Among the entries below, only the lines from the one with "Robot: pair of" through the one with "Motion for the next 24" are wanted, reproduced exactly. Pictures are not wanted.

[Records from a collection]
--*--
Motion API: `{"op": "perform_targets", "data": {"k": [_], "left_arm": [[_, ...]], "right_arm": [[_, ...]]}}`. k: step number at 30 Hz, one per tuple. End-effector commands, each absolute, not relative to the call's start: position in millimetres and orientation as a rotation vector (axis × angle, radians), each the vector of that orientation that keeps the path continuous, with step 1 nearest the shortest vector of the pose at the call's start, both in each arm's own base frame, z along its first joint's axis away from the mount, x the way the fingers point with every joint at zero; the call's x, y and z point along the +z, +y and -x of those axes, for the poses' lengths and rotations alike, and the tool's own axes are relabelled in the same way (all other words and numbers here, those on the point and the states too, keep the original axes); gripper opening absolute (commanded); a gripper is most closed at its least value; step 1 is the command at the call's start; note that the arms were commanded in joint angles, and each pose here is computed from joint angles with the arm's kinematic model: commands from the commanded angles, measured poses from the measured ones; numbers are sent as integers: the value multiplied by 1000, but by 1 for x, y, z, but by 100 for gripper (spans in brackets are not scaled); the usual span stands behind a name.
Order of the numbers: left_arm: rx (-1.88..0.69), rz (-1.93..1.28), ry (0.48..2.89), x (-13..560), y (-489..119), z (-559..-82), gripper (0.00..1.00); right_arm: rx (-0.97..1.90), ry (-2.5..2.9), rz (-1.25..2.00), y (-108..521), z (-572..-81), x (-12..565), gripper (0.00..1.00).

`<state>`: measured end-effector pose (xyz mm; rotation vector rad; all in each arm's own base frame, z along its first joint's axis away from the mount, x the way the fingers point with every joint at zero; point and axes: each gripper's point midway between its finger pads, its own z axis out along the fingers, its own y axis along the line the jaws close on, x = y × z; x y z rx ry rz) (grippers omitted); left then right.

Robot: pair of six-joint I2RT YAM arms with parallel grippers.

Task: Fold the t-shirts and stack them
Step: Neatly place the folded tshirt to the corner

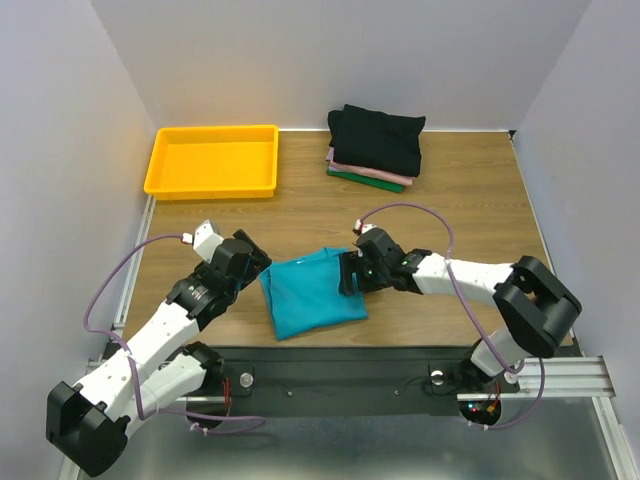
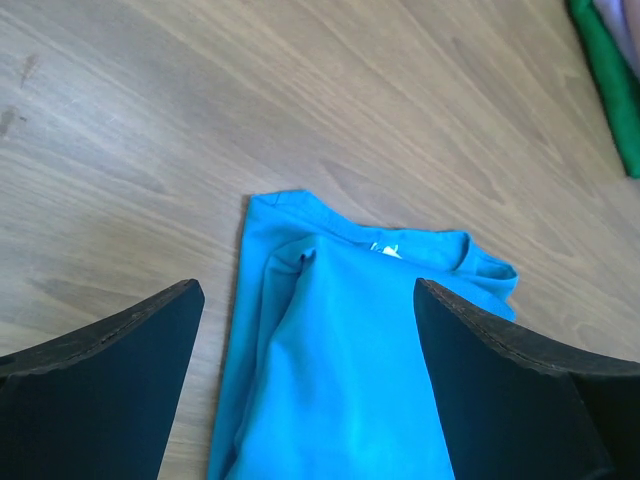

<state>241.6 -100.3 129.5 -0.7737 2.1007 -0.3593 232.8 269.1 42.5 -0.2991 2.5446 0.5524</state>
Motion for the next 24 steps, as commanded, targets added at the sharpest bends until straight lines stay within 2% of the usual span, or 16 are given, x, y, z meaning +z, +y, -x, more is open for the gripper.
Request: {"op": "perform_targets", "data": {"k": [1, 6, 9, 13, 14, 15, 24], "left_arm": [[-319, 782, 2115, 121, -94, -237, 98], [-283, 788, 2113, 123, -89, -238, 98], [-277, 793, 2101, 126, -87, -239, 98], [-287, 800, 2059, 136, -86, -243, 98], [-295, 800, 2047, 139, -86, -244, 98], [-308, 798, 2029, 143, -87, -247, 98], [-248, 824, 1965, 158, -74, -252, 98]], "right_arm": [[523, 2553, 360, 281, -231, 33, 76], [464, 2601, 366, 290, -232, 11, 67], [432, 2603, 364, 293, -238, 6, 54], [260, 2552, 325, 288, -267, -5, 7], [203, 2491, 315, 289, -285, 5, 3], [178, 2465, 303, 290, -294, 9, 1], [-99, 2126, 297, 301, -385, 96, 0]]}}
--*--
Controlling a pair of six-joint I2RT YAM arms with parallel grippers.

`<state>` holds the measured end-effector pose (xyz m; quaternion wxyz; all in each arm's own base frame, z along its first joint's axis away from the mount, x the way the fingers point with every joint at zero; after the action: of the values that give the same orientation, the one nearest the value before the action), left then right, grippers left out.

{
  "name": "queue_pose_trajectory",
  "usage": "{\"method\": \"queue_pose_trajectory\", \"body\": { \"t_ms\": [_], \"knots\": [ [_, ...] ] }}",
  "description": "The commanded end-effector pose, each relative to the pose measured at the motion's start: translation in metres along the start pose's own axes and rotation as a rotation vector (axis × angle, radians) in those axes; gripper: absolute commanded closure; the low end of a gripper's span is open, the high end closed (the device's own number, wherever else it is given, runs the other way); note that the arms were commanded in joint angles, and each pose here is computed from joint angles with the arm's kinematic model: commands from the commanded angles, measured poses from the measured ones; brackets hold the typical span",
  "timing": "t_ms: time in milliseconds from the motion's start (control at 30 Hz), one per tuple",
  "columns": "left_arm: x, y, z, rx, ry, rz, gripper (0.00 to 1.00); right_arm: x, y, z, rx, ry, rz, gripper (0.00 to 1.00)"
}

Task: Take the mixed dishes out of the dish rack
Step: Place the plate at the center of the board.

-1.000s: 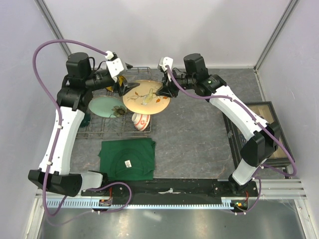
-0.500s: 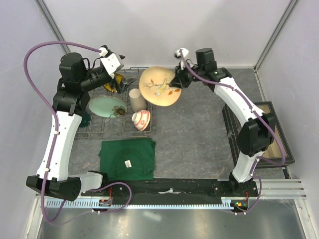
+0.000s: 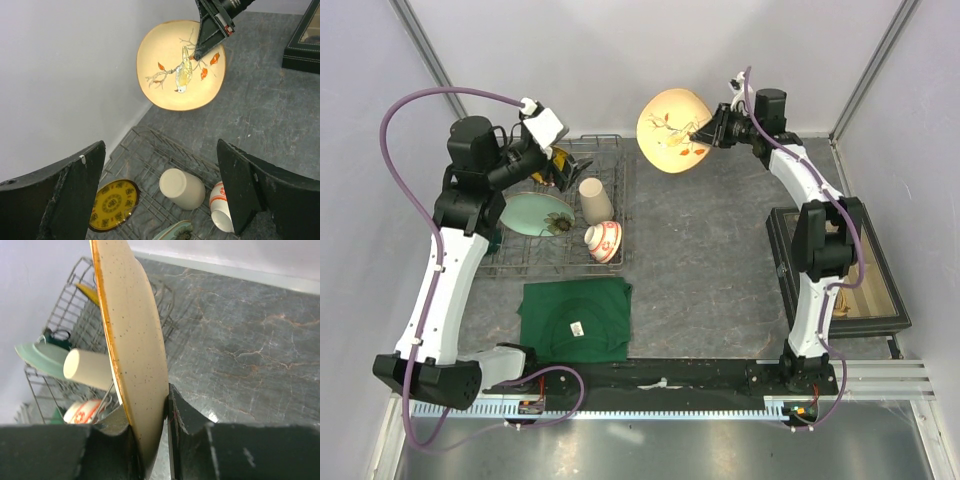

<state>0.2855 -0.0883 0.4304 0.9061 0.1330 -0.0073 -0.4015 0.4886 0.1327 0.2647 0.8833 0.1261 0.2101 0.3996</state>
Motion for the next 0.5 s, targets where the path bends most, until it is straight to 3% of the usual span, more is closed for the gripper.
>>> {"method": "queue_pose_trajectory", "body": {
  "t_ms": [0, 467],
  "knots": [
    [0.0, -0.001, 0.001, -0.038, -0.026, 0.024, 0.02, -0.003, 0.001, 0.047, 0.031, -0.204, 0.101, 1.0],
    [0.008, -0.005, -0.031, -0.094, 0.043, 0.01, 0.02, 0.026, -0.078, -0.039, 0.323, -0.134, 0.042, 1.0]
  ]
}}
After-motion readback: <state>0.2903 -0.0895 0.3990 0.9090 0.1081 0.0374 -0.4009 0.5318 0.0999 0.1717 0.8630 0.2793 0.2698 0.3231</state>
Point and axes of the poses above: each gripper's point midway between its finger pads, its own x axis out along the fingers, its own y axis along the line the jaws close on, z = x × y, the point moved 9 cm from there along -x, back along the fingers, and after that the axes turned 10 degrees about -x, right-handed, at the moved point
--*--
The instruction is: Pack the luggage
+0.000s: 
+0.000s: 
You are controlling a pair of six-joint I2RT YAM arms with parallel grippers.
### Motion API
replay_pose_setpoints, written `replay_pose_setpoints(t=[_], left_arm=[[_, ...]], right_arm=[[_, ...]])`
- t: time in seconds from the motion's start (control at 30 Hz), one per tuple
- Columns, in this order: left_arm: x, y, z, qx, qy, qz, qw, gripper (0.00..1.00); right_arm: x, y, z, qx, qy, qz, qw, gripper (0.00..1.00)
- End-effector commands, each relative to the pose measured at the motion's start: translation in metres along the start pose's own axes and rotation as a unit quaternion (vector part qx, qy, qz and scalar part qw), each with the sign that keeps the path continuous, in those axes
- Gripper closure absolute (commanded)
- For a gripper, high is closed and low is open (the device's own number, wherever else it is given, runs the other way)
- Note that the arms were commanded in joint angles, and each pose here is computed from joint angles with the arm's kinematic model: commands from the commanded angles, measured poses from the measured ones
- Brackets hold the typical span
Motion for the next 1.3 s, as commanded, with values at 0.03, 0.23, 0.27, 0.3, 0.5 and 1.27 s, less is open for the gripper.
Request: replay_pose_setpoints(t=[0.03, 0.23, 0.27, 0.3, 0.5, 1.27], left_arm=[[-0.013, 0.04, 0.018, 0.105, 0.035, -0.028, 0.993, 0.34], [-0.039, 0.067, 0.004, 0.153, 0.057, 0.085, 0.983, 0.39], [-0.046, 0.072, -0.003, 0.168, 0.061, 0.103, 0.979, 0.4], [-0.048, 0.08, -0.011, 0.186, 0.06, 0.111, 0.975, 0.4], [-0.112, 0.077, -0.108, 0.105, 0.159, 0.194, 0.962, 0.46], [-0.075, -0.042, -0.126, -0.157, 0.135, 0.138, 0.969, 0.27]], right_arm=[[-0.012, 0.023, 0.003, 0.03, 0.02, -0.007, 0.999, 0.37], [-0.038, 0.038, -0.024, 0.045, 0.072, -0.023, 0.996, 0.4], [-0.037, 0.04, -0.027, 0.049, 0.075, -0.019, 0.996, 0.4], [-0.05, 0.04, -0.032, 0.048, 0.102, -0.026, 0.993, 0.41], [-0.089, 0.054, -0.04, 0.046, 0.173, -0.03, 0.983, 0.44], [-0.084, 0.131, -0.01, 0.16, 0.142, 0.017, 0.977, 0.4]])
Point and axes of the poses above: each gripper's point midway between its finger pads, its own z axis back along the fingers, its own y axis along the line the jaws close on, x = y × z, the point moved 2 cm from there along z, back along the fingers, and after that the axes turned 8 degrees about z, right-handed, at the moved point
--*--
> **RESPONSE AREA**:
Robot: pair of six-joint I2RT YAM arms with parallel grippers.

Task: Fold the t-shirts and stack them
Step: Neatly place the folded tshirt to the corner


<state>241.6 -100.3 129.5 -0.7737 2.1007 -0.3593 232.8 269.1 42.5 -0.2991 2.5446 0.5524</state>
Motion for the next 24 steps, as commanded, targets added at the sharpest bends until straight lines stay within 2% of the usual span, or 16 are given, x, y, z meaning +z, +y, -x, more is open for the gripper.

The response is finished, and the exercise is complete.